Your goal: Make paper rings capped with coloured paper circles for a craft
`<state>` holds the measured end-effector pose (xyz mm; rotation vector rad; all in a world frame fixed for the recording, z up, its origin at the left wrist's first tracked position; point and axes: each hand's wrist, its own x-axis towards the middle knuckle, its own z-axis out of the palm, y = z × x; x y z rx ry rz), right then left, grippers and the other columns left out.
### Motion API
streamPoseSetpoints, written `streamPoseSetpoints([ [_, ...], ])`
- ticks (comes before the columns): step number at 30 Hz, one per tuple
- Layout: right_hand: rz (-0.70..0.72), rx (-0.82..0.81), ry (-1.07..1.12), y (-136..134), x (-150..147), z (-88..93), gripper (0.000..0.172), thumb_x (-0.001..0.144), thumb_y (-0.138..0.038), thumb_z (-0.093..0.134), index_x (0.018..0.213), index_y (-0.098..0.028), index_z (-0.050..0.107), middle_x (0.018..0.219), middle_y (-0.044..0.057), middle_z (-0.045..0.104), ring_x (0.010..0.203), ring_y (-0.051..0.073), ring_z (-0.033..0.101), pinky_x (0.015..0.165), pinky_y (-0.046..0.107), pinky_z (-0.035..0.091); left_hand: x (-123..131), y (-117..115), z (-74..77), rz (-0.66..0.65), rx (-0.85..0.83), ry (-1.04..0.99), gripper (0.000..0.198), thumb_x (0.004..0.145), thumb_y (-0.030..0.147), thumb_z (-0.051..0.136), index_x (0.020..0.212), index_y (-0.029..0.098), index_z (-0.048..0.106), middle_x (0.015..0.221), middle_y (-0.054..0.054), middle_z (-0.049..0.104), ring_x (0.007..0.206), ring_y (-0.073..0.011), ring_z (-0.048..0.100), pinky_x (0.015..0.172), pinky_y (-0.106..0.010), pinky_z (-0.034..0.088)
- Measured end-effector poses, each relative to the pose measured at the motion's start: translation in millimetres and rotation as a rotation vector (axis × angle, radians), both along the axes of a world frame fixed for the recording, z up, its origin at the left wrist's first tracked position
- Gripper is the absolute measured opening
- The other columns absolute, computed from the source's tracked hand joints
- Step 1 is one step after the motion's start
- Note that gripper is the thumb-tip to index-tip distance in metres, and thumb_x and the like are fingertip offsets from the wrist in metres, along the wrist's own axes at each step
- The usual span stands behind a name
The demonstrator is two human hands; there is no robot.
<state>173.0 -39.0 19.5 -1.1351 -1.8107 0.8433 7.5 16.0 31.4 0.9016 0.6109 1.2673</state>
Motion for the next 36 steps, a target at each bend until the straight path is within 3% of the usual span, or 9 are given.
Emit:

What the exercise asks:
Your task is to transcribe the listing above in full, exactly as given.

Exercise solution:
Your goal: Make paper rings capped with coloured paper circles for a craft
`<state>` holds the measured end-effector pose (xyz mm; rotation vector rad; all in a world frame fixed for the recording, z up, its origin at the left wrist's first tracked position; point and axes: each hand's wrist, its own x-axis towards the middle knuckle, its own z-axis out of the palm, y = z × x; x y z rx ry rz), right then left, grippers and the other columns left out.
### Motion API
streamPoseSetpoints, written `streamPoseSetpoints([ [_, ...], ])`
- ticks (comes before the columns): step number at 30 Hz, one per tuple
- Layout: right_hand: rz (-0.70..0.72), rx (-0.82..0.81), ry (-1.07..1.12), y (-136..134), x (-150..147), z (-88..93), gripper (0.000..0.172), thumb_x (-0.001..0.144), thumb_y (-0.138..0.038), thumb_z (-0.093..0.134), index_x (0.018..0.213), index_y (-0.098..0.028), index_z (-0.050..0.107), middle_x (0.018..0.219), middle_y (-0.044..0.057), middle_z (-0.045..0.104), ring_x (0.010..0.203), ring_y (-0.051..0.073), ring_z (-0.033..0.101), pinky_x (0.015..0.165), pinky_y (-0.046..0.107), pinky_z (-0.035..0.091); left_hand: x (-123..131), y (-117..115), z (-74..77), rz (-0.66..0.65), rx (-0.85..0.83), ry (-1.04..0.99), gripper (0.000..0.198), thumb_x (0.004..0.145), thumb_y (-0.030..0.147), thumb_z (-0.051..0.136), index_x (0.020..0.212), index_y (-0.029..0.098), index_z (-0.048..0.106), middle_x (0.015..0.221), middle_y (-0.054..0.054), middle_z (-0.049..0.104), ring_x (0.007..0.206), ring_y (-0.073..0.011), ring_z (-0.048..0.100), pinky_x (0.015..0.172), pinky_y (-0.106..0.010), pinky_z (-0.034..0.088)
- Measured end-effector poses, each relative to the pose measured at the motion's start: translation in millimetres and rotation as a rotation vector (axis × angle, radians), both along the axes of a world frame fixed for the recording, z up, its origin at the left wrist's first tracked position
- Gripper is the absolute measured opening
- The other columns absolute, computed from the source's tracked hand joints
- Step 1 is one step after the motion's start
- Note that gripper is the thumb-tip to index-tip distance in metres, and thumb_x and the like are fingertip offsets from the wrist in metres, along the wrist's own axes at each step
- The usual span stands behind a name
The demonstrator is two human hands; there is no robot.
<state>173.0 -39.0 19.5 -1.1351 -1.8107 0.8433 7.5 16.0 31.4 0.9016 0.6109 1.2673</state>
Motion for the next 36 steps, a target at each bend until the straight path is within 3% of the usual span, or 9 are given.
Emit:

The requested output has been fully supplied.